Il posto preparato per ciascuno da Gesù è valutato invece in base al servizio: il “posto” migliore è quello dove si possono servire di più e meglio i fratelli.
Il brano è un invito alla verifica della vita comunitaria: qual è la percentuale dei membri attivi? Ci sono degli impegni che nessuno si vuole assumere? C’è competizione per accaparrarsi la responsabilità di qualche incarico? Dei molteplici “posti di lavoro” preparati da Gesù ce ne sono ancora molti scoperti? Ci sono dei “disoccupati”? Perché?

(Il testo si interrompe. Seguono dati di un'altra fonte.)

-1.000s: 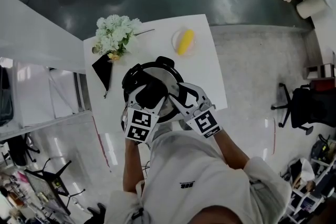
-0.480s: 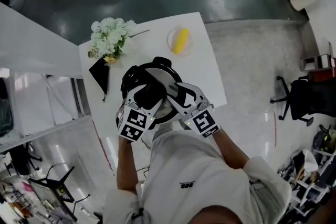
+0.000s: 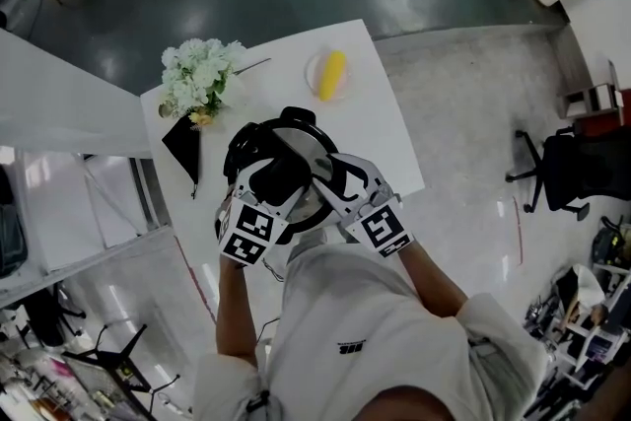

La seconda parte del vangelo di oggi (vv. 8-12) è centrata sulla domanda di Filippo: “Signore, mostraci il Padre e questo ci basta”.
“Mostrami la tua gloria!” – aveva chiesto Mosè al Signore – e Dio gli aveva risposto: “Tu non puoi vedere il mio volto, perché nessun uomo può vedermi e restare vivo” (Es 33,18.20).
Pur coscienti di questa impossibilità di contemplare il Signore, i pii israeliti continuavano a implorare: “Il tuo volto, Signore, io cerco. Non nascondermi il tuo volto” (Sal 27,8-9); “L’anima mia ha sete di Dio, del Dio vivente, quando verrò e vedrò il volto di Dio?” (Sal 42,3).
Filippo sembra farsi interprete di quest’intimo anelito del cuore umano. Sa che “Dio nessuno lo ha mai visto” (Gv 1,18), perché “abita una luce inaccessibile che nessuno fra gli uomini ha mai visto né può vedere” (1 Tm 6,16); ma ricorda anche la beatitudine riservata ai puri di cuore: “Vedranno Dio” (Mt 5,8) e pensa che Gesù possa soddisfare la sua segreta aspirazione. Avanza così una richiesta che sembra l’eco di quelle manifestate da Mosè e dai salmisti.
Nella sua risposta, Gesù indica il modo per vedere Dio: bisogna guardare a lui. Egli è il volto umano che Dio ha assunto per manifestarsi, per stabilire un rapporto di intimità, di amicizia, di comunione di vita con l’uomo. È “l’immagine del Dio invisibile” (Col 1,15), “l’irradiazione della sua gloria e impronta della sua sostanza” (Eb 1,3).
Per conoscere il Padre non si devono fare ragionamenti, non vale la pena perdersi in sottili disquisizioni filosofiche, basta contemplare Gesù, osservare ciò che fa, ciò che dice, ciò che insegna, come si comporta, come ama, chi preferisce, chi frequenta, chi accarezza e da chi si lascia accarezzare, con chi va a cena, chi sceglie, chi rimprovera, chi difende… perché così fa il Padre. Le opere che Gesù compie sono quelle del Padre (v. 10).
C’è un momento in cui il Padre manifesta pienamente il suo volto: è sulla croce. Lì c’è la rivelazione somma del suo amore per l’uomo, lì appare in tutto il suo splendore la sua gloria (Eb 1,3), lì brilla in pienezza la sua luce (2 Cor 4,6).
“Chi ha visto me ha visto il Padre” – può affermare Gesù (v. 9).
Ma questo vedere non si riduce allo sguardo di chi ha presenziato agli eventi, ai fatti, ai gesti concreti da lui compiuti. È uno sguardo di fede che viene richiesto, uno sguardo capace di andare oltre le apparenze, oltre il puro dato materiale, uno sguardo che colga nelle opere di Gesù la rivelazione di Dio.
Questo vedere equivale a credere.
Chi vede in lui il Padre, chi gli accorda piena fiducia ed è disposto a giocarsi la vita sui valori da lui proposti, compirà le sue stesse opere e ne farà di più grandi. Non si tratta dei miracoli, ma del dono totale di sé per amore.
Il Padre continuerà a realizzare nei discepoli le opere di amore che ha compiuto in Gesù.